[Prompt] Once you find the line containing "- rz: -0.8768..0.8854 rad" in the data below, copy it and each following line exactly, up to and including the line containing "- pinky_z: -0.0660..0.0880", and nothing else.

--- Input material ---

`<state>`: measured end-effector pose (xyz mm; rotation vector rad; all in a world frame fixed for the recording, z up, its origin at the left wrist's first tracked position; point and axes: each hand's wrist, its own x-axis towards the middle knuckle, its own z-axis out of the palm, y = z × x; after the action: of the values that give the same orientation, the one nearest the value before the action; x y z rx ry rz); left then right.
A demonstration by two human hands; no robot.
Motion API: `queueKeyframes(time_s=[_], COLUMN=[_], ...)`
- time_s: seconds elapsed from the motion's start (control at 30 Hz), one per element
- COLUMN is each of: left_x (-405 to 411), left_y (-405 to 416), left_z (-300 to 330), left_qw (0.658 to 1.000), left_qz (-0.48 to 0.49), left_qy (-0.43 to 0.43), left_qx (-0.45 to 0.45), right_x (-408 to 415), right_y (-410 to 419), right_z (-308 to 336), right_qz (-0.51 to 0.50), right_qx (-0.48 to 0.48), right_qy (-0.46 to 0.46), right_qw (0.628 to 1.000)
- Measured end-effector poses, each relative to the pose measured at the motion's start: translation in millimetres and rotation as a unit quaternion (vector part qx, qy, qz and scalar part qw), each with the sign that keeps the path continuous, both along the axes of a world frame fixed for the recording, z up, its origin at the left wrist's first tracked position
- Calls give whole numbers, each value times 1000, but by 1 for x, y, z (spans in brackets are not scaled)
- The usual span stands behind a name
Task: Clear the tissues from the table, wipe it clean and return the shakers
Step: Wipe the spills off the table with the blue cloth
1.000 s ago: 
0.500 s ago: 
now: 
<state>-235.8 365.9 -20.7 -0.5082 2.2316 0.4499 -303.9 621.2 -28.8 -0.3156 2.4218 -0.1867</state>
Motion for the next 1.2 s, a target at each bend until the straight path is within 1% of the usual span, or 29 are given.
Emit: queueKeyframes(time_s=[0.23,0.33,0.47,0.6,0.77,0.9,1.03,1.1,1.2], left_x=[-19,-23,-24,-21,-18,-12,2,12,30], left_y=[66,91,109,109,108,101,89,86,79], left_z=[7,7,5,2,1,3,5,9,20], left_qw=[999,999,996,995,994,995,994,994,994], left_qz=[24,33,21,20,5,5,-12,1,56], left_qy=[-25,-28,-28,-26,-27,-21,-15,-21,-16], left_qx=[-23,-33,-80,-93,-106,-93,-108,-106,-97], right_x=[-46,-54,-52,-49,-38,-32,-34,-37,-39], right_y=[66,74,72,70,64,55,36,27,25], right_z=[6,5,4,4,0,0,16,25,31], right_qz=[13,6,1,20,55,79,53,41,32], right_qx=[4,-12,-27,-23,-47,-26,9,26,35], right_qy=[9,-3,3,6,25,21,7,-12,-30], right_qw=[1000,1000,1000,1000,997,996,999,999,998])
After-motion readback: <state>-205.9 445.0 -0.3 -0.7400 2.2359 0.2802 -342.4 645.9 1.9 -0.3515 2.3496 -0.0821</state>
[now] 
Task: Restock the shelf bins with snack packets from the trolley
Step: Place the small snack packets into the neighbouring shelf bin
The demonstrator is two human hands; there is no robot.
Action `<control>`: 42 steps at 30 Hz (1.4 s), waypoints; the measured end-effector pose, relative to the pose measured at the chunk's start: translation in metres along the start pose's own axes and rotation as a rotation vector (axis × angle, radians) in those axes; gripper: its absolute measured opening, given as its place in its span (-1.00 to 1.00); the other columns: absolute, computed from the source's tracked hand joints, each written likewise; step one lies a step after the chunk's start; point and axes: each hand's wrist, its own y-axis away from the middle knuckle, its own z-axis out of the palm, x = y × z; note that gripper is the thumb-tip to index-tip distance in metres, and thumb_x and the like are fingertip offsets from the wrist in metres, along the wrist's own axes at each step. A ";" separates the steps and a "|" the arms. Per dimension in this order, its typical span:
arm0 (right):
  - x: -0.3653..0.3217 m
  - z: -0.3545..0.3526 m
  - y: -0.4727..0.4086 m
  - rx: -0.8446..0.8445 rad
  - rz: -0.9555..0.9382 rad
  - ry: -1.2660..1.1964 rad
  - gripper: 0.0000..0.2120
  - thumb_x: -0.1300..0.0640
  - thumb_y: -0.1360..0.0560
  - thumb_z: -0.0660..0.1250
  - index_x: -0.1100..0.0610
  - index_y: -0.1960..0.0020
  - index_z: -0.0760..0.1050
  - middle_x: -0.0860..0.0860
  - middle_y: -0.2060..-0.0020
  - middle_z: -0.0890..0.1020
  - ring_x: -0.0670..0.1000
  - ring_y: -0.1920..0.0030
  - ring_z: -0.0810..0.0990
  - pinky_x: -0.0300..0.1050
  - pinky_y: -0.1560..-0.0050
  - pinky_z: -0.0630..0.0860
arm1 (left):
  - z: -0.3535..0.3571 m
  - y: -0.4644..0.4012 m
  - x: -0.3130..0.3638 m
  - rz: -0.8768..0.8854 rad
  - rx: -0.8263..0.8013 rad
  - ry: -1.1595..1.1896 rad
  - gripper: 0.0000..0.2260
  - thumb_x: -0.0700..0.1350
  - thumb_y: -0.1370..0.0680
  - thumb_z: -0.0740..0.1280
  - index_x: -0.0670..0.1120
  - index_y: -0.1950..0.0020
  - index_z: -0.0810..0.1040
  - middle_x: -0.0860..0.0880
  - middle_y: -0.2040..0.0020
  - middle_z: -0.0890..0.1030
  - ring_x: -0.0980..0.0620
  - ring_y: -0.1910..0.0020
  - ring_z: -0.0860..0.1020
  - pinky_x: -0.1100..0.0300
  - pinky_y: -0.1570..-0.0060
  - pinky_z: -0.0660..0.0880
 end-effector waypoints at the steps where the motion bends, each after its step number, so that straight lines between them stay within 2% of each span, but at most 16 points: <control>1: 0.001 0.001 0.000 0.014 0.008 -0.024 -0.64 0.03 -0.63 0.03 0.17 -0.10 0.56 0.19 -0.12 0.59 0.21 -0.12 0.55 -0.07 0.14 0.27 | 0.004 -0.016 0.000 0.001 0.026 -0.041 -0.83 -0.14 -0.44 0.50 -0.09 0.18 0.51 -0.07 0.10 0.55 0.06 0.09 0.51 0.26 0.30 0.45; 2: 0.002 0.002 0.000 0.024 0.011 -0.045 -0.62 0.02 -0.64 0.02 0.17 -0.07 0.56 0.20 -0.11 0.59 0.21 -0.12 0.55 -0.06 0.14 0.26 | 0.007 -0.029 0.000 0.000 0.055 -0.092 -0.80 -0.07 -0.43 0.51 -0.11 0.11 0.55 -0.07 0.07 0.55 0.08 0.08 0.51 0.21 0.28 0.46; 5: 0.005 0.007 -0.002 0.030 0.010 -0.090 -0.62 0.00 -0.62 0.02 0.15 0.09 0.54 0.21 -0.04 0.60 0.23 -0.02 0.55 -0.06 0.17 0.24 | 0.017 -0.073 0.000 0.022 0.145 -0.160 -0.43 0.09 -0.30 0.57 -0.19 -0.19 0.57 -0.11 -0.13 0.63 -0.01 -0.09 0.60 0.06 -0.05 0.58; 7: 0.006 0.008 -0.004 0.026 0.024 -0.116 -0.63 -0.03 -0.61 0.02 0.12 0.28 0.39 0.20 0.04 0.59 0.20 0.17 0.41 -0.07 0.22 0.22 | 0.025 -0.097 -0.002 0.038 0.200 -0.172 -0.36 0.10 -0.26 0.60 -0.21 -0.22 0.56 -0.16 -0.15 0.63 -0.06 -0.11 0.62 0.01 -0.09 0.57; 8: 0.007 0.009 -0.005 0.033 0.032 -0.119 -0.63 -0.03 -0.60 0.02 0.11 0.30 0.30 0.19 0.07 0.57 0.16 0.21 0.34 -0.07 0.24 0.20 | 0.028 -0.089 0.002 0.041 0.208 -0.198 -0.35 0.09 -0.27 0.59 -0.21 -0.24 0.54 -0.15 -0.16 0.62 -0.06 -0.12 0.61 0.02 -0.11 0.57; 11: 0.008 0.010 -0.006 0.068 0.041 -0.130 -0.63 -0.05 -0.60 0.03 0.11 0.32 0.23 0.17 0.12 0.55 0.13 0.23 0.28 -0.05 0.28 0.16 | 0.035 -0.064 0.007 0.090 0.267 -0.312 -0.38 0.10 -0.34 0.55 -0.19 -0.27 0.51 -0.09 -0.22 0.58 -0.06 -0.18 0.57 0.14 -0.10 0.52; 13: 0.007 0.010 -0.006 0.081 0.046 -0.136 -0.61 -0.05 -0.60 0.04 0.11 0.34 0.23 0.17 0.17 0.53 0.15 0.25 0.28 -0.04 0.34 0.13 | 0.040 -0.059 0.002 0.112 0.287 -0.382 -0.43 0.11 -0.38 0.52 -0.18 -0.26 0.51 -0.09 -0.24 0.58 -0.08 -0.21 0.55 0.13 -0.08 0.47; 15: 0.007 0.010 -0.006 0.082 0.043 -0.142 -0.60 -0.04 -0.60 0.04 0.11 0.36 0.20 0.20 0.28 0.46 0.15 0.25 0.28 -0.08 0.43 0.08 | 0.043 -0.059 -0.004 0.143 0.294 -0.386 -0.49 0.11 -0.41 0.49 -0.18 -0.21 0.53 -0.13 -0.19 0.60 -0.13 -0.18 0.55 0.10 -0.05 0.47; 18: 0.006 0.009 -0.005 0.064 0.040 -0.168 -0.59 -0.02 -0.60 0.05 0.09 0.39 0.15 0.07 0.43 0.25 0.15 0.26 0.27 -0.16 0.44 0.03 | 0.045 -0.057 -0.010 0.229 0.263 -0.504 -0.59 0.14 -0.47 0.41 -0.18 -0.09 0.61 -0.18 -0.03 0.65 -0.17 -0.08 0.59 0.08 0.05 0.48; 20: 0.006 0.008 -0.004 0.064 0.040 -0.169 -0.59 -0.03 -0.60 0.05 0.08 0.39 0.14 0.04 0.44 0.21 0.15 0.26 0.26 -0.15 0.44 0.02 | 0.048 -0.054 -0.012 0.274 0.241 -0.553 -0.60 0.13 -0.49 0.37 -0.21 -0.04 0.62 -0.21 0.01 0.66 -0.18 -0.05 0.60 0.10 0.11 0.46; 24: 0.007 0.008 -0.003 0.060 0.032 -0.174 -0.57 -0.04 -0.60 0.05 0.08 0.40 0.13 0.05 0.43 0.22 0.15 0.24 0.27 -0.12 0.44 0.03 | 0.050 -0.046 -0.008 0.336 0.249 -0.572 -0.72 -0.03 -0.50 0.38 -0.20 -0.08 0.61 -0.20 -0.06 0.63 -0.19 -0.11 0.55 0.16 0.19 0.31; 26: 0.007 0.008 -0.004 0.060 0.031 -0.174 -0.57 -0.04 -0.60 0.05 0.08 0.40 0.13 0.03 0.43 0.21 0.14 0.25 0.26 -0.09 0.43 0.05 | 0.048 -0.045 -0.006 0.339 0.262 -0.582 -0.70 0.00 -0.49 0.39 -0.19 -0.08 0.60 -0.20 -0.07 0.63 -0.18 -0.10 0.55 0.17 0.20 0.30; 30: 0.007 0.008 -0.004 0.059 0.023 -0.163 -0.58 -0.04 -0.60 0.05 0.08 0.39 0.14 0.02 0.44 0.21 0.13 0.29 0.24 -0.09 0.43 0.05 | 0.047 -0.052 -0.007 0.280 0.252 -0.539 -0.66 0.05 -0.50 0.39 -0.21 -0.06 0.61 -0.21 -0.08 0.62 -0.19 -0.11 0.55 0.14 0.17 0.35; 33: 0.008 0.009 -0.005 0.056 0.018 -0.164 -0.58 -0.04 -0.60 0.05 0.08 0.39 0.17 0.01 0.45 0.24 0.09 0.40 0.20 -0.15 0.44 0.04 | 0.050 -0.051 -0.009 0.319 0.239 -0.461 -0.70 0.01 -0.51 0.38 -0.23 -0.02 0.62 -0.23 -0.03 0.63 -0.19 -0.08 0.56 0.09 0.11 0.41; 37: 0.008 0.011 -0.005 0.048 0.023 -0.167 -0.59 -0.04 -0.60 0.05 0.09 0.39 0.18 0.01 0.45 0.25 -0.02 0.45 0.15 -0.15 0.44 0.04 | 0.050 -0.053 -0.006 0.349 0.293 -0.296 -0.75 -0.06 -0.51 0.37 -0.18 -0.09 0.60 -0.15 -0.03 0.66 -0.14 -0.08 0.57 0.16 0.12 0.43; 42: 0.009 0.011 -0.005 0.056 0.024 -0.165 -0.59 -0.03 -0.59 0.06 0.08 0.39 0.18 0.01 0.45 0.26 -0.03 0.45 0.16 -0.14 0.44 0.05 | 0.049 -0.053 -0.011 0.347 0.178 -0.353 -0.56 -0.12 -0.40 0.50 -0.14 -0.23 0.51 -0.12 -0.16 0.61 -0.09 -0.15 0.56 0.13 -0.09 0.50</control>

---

[Answer]
  - rz: -0.8768..0.8854 rad
  - rx: -0.8263..0.8013 rad
  - ry: -1.1595..1.1896 rad
  - gripper: 0.0000..0.2260
  - thumb_x: -0.0700..0.1350
  - thumb_y: -0.1370..0.0680
  - thumb_z: -0.0740..0.1280
  - index_x: -0.0670..0.1120
  - index_y: -0.1950..0.0020
  - index_z: -0.0810..0.1040
  - middle_x: -0.0860..0.0880
  - middle_y: -0.2040..0.0020
  - middle_z: -0.0890..0.1030
  - ring_x: -0.0980..0.0620
  - ring_y: -0.1910..0.0020
  - ring_z: -0.0860..0.1020
  - pinky_x: -0.1100..0.0300
  - pinky_y: -0.1570..-0.0060
  - pinky_z: -0.0660..0.0880

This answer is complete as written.